◆ Problem details: Set down exactly the lines from the first line of the records through the line that contains "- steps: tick", and leave every picture out.
-------- Material shown --------
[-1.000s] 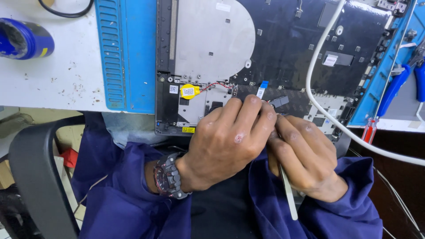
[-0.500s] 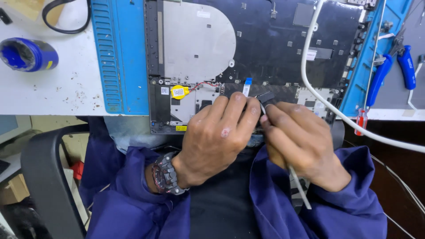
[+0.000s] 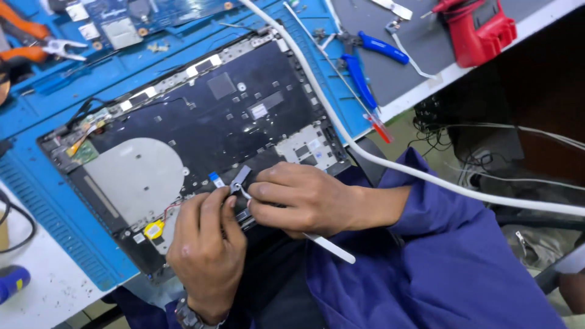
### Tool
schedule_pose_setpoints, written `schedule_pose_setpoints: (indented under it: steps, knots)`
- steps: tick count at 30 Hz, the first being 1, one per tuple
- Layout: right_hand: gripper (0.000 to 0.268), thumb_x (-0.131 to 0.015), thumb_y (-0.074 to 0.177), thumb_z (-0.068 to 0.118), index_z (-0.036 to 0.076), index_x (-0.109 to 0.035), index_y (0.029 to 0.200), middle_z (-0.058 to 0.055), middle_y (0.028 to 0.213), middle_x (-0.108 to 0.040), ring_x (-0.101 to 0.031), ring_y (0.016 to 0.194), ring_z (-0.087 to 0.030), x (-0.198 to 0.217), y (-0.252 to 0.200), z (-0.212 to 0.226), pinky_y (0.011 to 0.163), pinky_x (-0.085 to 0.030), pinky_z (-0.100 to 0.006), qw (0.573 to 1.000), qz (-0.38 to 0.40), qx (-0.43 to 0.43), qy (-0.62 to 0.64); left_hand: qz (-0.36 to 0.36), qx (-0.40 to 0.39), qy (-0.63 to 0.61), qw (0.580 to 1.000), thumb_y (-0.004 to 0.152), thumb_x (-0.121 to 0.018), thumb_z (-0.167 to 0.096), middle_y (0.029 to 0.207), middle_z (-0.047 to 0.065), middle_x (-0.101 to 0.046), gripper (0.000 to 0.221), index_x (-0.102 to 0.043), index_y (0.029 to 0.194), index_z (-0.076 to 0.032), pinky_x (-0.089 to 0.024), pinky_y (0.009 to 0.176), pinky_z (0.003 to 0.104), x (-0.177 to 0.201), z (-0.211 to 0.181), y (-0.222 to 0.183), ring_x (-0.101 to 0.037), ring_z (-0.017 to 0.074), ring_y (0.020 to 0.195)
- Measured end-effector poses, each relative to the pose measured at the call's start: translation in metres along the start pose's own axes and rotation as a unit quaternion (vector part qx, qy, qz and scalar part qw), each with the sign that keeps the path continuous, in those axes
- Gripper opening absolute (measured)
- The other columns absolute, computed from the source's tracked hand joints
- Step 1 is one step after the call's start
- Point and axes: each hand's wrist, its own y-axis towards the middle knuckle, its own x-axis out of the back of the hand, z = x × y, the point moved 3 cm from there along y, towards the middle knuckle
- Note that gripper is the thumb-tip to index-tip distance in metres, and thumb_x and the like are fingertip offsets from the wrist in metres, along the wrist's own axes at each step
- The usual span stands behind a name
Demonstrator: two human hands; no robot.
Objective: Repairing a laptop by manipulating internal components and ribbon cables using tweezers and hands
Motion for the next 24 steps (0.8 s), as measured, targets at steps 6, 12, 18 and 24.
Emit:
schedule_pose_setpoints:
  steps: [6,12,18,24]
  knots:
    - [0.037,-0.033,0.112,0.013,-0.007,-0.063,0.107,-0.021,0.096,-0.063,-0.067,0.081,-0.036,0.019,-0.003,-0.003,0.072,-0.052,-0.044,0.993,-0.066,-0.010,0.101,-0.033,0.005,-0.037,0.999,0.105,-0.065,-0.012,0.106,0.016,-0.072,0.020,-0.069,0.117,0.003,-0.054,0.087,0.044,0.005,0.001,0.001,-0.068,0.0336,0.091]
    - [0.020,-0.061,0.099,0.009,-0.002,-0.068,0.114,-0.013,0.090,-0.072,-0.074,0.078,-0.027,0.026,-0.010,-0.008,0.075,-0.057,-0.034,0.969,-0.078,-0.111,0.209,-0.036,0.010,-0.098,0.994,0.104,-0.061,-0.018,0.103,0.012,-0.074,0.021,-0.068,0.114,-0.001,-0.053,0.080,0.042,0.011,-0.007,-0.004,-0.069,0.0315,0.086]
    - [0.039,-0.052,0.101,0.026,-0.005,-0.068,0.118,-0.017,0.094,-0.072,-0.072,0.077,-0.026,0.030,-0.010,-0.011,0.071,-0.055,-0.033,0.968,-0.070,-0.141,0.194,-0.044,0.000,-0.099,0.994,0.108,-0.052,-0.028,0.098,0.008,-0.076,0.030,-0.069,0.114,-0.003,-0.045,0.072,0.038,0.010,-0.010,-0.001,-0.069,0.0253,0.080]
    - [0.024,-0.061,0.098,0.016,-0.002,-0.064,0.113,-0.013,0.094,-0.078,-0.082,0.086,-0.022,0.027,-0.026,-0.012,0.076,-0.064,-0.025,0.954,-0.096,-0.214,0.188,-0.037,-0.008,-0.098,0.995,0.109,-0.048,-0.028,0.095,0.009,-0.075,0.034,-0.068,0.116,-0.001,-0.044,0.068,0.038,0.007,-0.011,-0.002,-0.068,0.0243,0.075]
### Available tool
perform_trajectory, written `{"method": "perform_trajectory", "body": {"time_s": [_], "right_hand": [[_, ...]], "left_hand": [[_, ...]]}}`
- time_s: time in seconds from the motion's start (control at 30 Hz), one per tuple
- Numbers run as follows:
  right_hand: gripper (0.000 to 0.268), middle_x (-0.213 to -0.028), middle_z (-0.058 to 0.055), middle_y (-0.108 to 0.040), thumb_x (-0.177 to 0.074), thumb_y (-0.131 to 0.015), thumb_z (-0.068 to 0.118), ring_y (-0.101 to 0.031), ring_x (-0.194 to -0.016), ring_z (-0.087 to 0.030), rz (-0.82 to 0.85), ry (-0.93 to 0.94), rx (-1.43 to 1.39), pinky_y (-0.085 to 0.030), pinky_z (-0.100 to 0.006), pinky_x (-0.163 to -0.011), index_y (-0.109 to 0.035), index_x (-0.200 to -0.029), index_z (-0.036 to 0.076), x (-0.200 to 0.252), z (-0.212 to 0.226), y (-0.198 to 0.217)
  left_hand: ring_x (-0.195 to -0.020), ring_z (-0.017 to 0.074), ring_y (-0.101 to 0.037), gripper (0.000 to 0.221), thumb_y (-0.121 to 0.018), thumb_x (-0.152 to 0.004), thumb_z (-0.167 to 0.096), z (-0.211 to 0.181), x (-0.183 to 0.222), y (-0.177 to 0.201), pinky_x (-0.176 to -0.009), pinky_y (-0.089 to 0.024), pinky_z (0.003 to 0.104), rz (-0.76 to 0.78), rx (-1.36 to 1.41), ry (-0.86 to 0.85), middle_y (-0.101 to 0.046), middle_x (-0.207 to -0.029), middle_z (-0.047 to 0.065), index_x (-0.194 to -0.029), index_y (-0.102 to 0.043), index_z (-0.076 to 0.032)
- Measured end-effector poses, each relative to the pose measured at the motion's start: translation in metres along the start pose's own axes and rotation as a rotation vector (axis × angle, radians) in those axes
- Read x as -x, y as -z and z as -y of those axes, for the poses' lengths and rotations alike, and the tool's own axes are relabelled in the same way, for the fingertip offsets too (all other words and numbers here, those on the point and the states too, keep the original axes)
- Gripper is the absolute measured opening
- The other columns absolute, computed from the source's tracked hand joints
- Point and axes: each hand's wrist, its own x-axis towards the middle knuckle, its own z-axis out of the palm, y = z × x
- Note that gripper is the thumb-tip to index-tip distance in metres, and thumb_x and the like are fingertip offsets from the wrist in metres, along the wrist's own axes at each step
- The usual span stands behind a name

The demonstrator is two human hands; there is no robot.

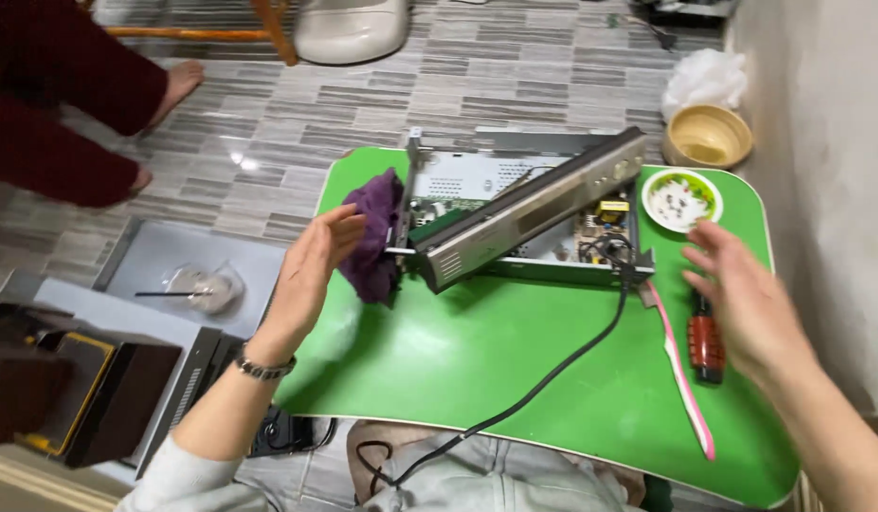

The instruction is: Disassembling and cleaning the internal components of an electronic device using a toothbrush, cloth, and screwdriver

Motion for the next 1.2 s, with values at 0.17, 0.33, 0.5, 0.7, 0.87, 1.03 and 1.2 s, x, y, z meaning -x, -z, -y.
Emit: {"method": "perform_trajectory", "body": {"time_s": [0.17, 0.33, 0.5, 0.7, 0.87, 1.03, 1.2], "right_hand": [[0.065, -0.165, -0.014, -0.033, -0.105, -0.014, 0.043, -0.034, -0.150, -0.027, 0.108, -0.222, 0.100, -0.028, -0.039, -0.126, -0.021, -0.160, 0.010, -0.001, 0.007, -0.033], [0.060, -0.161, -0.033, -0.027, -0.110, -0.022, 0.041, -0.023, -0.148, -0.050, 0.045, -0.045, -0.035, -0.024, -0.061, -0.118, -0.038, -0.157, 0.007, 0.021, 0.004, -0.048], [0.057, -0.162, -0.030, -0.028, -0.109, -0.024, 0.041, -0.021, -0.150, -0.048, 0.074, -0.033, 0.013, -0.022, -0.059, -0.119, -0.047, -0.153, 0.011, 0.024, 0.002, -0.047], [0.063, -0.167, -0.017, -0.026, -0.103, -0.018, 0.046, -0.031, -0.152, -0.033, 0.114, -0.198, 0.089, -0.023, -0.043, -0.127, -0.036, -0.157, 0.019, 0.027, 0.008, -0.042], [0.070, -0.168, -0.021, -0.021, -0.098, -0.022, 0.055, -0.027, -0.152, -0.040, 0.117, -0.173, 0.042, -0.022, -0.046, -0.126, -0.039, -0.156, 0.019, 0.033, -0.003, -0.039], [0.075, -0.165, -0.020, -0.029, -0.094, -0.019, 0.060, -0.030, -0.149, -0.043, 0.112, -0.215, 0.126, -0.022, -0.050, -0.126, -0.039, -0.156, 0.024, 0.048, 0.002, -0.040], [0.077, -0.175, -0.001, -0.016, -0.092, -0.019, 0.061, -0.028, -0.150, -0.039, 0.091, -0.195, 0.126, -0.022, -0.046, -0.125, -0.039, -0.154, 0.021, 0.058, -0.001, -0.039]], "left_hand": [[-0.123, 0.0254, -0.064, 0.062, -0.031, -0.104, -0.048, 0.040, -0.013, -0.034, -0.107, -0.051, 0.034, -0.155, 0.003, 0.151, -0.067, -0.133, 0.019, -0.141, -0.054, -0.004], [-0.141, 0.0498, -0.042, 0.057, -0.024, -0.112, -0.032, 0.021, 0.001, -0.057, -0.118, -0.029, 0.061, -0.092, -0.245, 0.011, -0.051, -0.145, 0.034, -0.151, -0.043, 0.005], [-0.141, 0.0478, -0.043, 0.050, -0.033, -0.112, -0.027, 0.034, 0.008, -0.059, -0.118, -0.031, 0.058, -0.135, -0.231, 0.010, -0.053, -0.145, 0.031, -0.153, -0.044, 0.000], [-0.143, 0.0193, -0.047, 0.055, -0.038, -0.105, -0.040, 0.053, 0.006, -0.056, -0.118, -0.034, 0.034, -0.188, -0.193, 0.107, -0.053, -0.155, 0.007, -0.149, -0.050, -0.010], [-0.142, 0.0175, -0.049, 0.054, -0.039, -0.104, -0.038, 0.046, 0.012, -0.059, -0.118, -0.035, 0.032, -0.202, -0.149, 0.126, -0.055, -0.153, 0.006, -0.148, -0.051, -0.010], [-0.141, 0.0180, -0.051, 0.052, -0.042, -0.103, -0.034, 0.043, 0.021, -0.058, -0.117, -0.037, 0.032, -0.208, -0.137, 0.154, -0.057, -0.152, 0.006, -0.147, -0.053, -0.009], [-0.139, 0.0158, -0.052, 0.053, -0.044, -0.101, -0.034, 0.034, 0.033, -0.060, -0.114, -0.039, 0.031, -0.199, -0.139, 0.220, -0.057, -0.152, 0.004, -0.148, -0.052, -0.010]]}}
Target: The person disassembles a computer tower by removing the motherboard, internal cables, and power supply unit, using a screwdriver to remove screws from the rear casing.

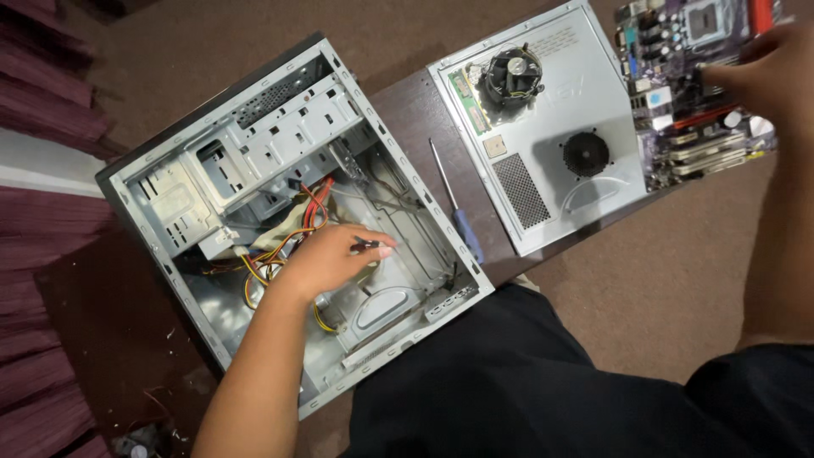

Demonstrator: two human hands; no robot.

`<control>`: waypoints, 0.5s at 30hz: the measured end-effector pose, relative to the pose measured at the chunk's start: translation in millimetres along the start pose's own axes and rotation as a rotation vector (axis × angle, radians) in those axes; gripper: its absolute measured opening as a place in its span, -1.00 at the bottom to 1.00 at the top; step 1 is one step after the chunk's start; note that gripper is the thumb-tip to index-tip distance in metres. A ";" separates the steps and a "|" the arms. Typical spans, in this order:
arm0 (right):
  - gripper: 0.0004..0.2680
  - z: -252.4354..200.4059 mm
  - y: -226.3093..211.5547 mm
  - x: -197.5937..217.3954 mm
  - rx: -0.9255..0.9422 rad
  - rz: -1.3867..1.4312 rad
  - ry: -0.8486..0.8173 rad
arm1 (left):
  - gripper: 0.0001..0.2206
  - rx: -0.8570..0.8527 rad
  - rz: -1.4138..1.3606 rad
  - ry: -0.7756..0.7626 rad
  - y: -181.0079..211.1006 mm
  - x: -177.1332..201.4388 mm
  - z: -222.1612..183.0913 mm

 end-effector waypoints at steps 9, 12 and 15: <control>-0.49 37.6 -27.4 -72.7 -0.307 -0.509 -0.165 | -0.75 -0.259 -0.059 0.029 -27.9 -13.7 28.0; -0.40 65.0 -23.2 -109.2 -0.196 -0.670 -0.128 | -0.74 -0.047 -0.149 0.035 -23.8 -6.3 20.4; -0.43 61.1 -33.7 -110.7 -0.165 -0.627 -0.171 | -0.72 0.017 -0.131 0.012 -21.7 -2.2 21.0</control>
Point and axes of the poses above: each hand's wrist, its own z-axis towards the middle knuckle, its own x-axis out of the back of the hand, y = z × x, the point moved 10 cm from there along z, towards the middle knuckle, and after that the axes turned 13 degrees about -x, right-handed, at the moved point
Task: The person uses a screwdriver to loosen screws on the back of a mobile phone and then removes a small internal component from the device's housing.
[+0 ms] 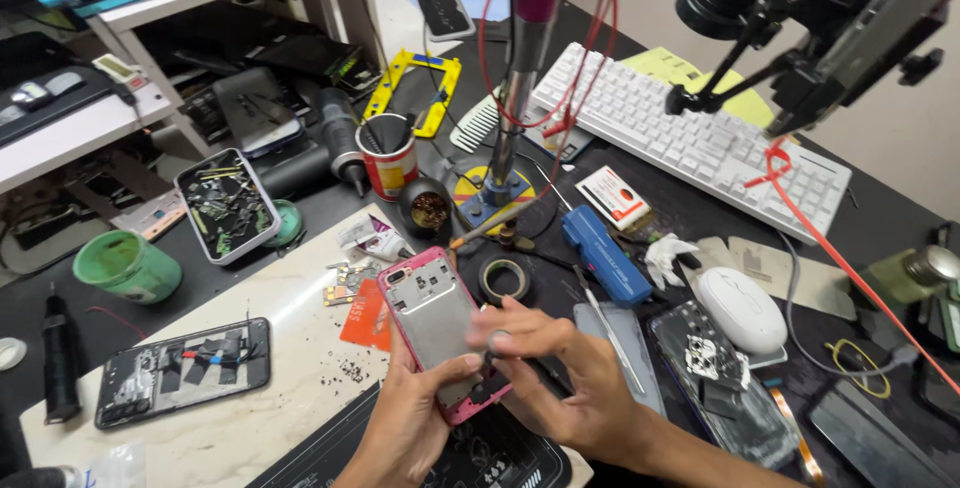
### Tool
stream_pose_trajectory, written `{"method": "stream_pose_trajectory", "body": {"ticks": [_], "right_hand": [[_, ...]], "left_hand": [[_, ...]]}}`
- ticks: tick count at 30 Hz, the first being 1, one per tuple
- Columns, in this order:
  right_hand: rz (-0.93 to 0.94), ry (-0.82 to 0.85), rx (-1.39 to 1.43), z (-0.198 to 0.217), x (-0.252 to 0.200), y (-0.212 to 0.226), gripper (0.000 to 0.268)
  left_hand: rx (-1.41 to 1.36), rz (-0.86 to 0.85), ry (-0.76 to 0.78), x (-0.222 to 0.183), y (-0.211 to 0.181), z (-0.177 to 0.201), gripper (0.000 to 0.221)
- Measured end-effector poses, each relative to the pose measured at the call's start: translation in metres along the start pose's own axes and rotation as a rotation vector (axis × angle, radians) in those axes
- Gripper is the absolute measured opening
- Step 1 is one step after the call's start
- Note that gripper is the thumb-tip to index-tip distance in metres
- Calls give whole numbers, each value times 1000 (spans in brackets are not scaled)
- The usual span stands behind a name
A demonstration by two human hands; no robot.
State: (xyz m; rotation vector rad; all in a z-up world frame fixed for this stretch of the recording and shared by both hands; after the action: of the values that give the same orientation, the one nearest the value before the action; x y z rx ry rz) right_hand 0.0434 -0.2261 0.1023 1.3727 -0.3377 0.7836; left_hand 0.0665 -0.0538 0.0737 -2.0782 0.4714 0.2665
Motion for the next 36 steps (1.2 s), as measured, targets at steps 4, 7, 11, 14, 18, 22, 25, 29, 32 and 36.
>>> {"method": "stream_pose_trajectory", "body": {"ticks": [4,7,11,14,18,22,25,29,32,36], "right_hand": [[41,-44,139,-1,0,-6,40],[-13,-8,122,-1,-4,-5,36],[31,4,134,-2,1,-3,42],[-20,21,133,-2,-2,-7,37],[37,-38,138,-2,-12,-14,42],[21,-26,17,-3,-14,-15,32],[170,-33,20,-5,-6,-12,36],[170,9,-5,-6,-9,-8,35],[86,-79,140,1,-3,-3,29],[-159,-436,215,29,8,1,23]], "left_hand": [[-60,29,3,-1,-3,2,111],[10,5,-6,-1,-7,2,110],[-22,67,-10,-5,-12,0,107],[-13,41,-4,-4,-7,4,105],[-65,-58,74,4,6,9,106],[3,16,-25,9,12,15,120],[-32,-36,13,10,11,11,122],[-32,-13,8,7,10,13,114],[-24,-71,73,6,2,10,101],[29,-105,197,-3,-9,11,78]]}}
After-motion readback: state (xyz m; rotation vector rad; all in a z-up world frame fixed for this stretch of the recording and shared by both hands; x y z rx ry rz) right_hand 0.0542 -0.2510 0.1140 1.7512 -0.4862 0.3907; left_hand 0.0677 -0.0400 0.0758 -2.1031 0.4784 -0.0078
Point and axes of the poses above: each hand's wrist, its own x-axis towards the middle knuckle, its own z-axis out of the back of the hand, y = z × x, the point moved 2 cm from there along x, towards the middle knuckle, and after that the axes turned 10 degrees about x, right-handed, at the moved point
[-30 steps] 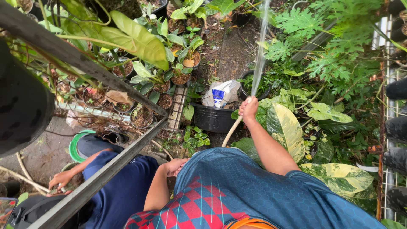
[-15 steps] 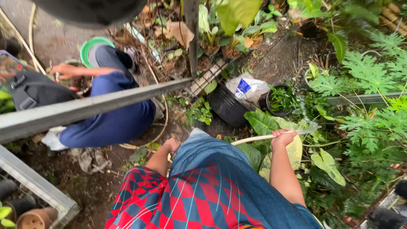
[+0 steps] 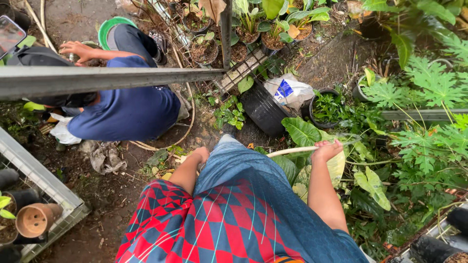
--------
◆ Problem solution:
[-1.000s] 
[-0.500s] 
[+0.000s] 
### Tool
schedule_pose_setpoints, written `schedule_pose_setpoints: (indented under it: steps, knots)`
- steps: tick count at 30 Hz, the first being 1, one per tuple

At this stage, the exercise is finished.